New York County Defender Services

Before the

City Council Committee on Women and Gender Equity


Committee on Criminal Justice

Oversight Hearing on Women’s Experiences in City Jails

Intros. 1646; 1491; 1209

April 27, 2021


My name is Lyndsay Lewis and I am a forensic social worker at New York County Defender Services (NYCDS). We are a public defense office that represents New Yorkers in thousands of cases in Manhattan’s Criminal Court and Supreme Court every year. Thank you to Chairs Diaz and Powers for holding today’s hearing to discuss female-identifying clients’ experiences in city jails and thank you to Council Member Rosenthal for introducing the bills on the agenda, all of which we support.


  1. Background

As a forensic social worker at NYCDS, I advocate for lesser incarcerative sentences or alternatives to incarceration for our clients pre-plea and pre-sentencing in the criminal court system. Additionally, I provide case management for the client and their family to ensure they are connected to alternative to incarceration programs, mental health services, substance abuse services, and any other support services that they may need.


Women make up roughly a tenth of those confined in the country’s prisons and jails, but women are now the fastest growing incarcerated population. More than 200,000 women are currently held in prison or jail, an increase of more than 700 percent since 1980.[1] An estimated 1,700 pregnant people pass through state or local corrections custody per year in New York. On a given day, there are approximately 12-15 pregnant people in New York State prisons and about 110 in local jails.[2]


NYCDS represents hundreds of incarcerated women every year. Between 2016-2020, NYCDS represented a total of 5803 women with 994 incarcerated.

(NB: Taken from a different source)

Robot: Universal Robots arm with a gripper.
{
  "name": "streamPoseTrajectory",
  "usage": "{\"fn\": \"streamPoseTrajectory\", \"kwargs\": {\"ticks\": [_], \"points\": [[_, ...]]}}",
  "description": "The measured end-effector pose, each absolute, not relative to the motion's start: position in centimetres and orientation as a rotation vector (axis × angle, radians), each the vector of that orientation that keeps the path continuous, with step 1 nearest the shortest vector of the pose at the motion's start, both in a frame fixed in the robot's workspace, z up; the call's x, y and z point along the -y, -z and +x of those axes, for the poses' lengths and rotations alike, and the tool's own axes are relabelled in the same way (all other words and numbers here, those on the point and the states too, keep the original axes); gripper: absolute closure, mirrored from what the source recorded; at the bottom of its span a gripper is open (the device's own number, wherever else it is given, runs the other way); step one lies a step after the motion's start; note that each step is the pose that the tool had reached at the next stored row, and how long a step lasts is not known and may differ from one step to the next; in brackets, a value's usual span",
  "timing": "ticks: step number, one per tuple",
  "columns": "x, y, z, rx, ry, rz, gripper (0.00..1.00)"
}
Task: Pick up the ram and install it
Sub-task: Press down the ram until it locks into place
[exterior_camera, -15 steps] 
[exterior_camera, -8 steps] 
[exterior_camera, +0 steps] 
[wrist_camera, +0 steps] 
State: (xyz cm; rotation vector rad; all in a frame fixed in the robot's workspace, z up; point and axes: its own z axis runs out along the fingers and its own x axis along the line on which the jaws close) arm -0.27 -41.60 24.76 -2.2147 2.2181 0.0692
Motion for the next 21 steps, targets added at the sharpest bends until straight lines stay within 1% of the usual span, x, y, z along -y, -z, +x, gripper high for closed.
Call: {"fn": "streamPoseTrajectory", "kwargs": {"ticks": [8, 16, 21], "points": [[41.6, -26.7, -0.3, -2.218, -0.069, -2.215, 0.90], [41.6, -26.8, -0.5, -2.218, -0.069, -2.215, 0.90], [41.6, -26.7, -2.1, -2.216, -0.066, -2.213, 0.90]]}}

About 17% of our female-identifying clients are required to fight their open court cases from jail every year.

  1. Conditions in the Rose M. Singer Center on Rikers Island


Prior to working at NYCDS, I worked at The Osborne Association in Court Advocacy Services and assisted with the rollout of the Second Look initiative.[3] With Second Look, I performed screenings in New Admission Housing at Rose M. Singer Center (often called Rosie’s) in an effort to assist women and their defense counsel with quick bail applications for release on a nonfinancial basis and performed case management as needed. Seeing the conditions firsthand in new admissions made me feel lucky every day that I was at liberty to leave the facility at my own will. But I was horrified by the conditions in the facility that these women were forced to endure after the trauma of their arrests.

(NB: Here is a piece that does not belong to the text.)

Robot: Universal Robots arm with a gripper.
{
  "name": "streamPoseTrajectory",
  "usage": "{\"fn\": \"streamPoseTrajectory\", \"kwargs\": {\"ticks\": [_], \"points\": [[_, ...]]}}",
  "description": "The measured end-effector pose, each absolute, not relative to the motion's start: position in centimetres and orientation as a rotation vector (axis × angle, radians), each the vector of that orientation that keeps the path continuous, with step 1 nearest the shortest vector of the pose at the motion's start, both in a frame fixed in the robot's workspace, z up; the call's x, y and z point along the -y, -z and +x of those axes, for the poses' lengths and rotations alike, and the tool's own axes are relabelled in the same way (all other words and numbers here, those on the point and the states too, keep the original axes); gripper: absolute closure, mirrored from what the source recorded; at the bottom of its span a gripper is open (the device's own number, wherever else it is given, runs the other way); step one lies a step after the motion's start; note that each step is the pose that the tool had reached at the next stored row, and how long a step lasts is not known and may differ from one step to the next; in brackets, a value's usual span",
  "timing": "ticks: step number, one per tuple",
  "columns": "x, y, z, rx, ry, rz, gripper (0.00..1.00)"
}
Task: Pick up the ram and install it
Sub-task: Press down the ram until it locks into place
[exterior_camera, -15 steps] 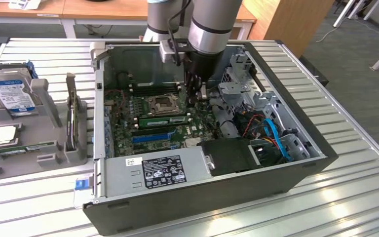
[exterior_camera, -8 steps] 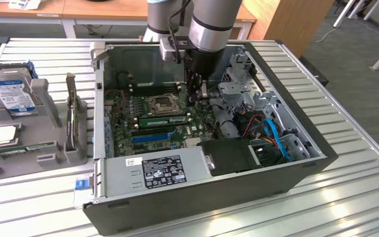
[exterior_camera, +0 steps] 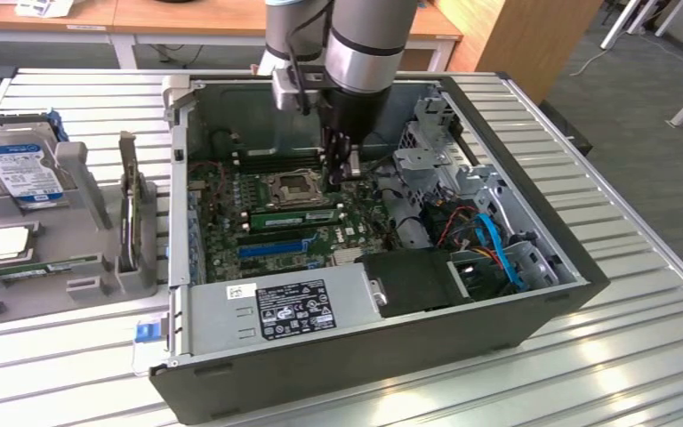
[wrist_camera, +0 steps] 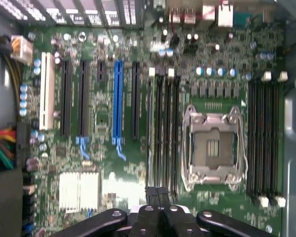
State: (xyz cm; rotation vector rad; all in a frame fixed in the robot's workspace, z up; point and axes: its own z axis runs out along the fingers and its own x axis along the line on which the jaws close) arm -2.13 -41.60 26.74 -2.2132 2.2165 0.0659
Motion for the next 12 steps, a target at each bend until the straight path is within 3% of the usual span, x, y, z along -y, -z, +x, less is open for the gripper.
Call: {"fn": "streamPoseTrajectory", "kwargs": {"ticks": [12], "points": [[41.6, -26.6, -6.9, -2.216, -0.064, -2.212, 0.90]]}}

I saw on multiple occasions the bathrooms overflowing, forcing women to mop up the feces from their dormitory floor. The women were placed on rows of thin fabric cots that were very close together, and they were often not seen by service providers except for us upon arrival. Women are entering prisons that are programmed for men even though their needs are entirely different. In recent years, legislation attempting to address these concerns has achieved mixed success at the federal and state level.[4] But at Rosie’s, conditions remain bleak. The City Council must require the DOC to do better.


  • Trauma and Mental Health


After new admissions, the potential horrors and trauma of incarceration continues for women and girls. Protecting incarcerated women from physical and sexual violence is especially important because most incarcerated women are already survivors of abuse. A staggering 86% of women in jail have experienced sexual violence,[5] and between 77% and 98% of incarcerated women have been exposed to interpersonal violence. According to a DOJ report, staff sexually victimized at least 50 of the 800 women housed at Rosie’s, at any given time—although as many as 98 percent of all sexual assault incidents go unreported.[6] The importance of actively protecting incarcerated women from sexual violence is compounded by findings that nearly two-thirds of sexual assault survivors are revictimized in their lifetime. [7] Furthermore, incarcerated women experience higher rates of serious mental illness than both the general population and incarcerated men.[8]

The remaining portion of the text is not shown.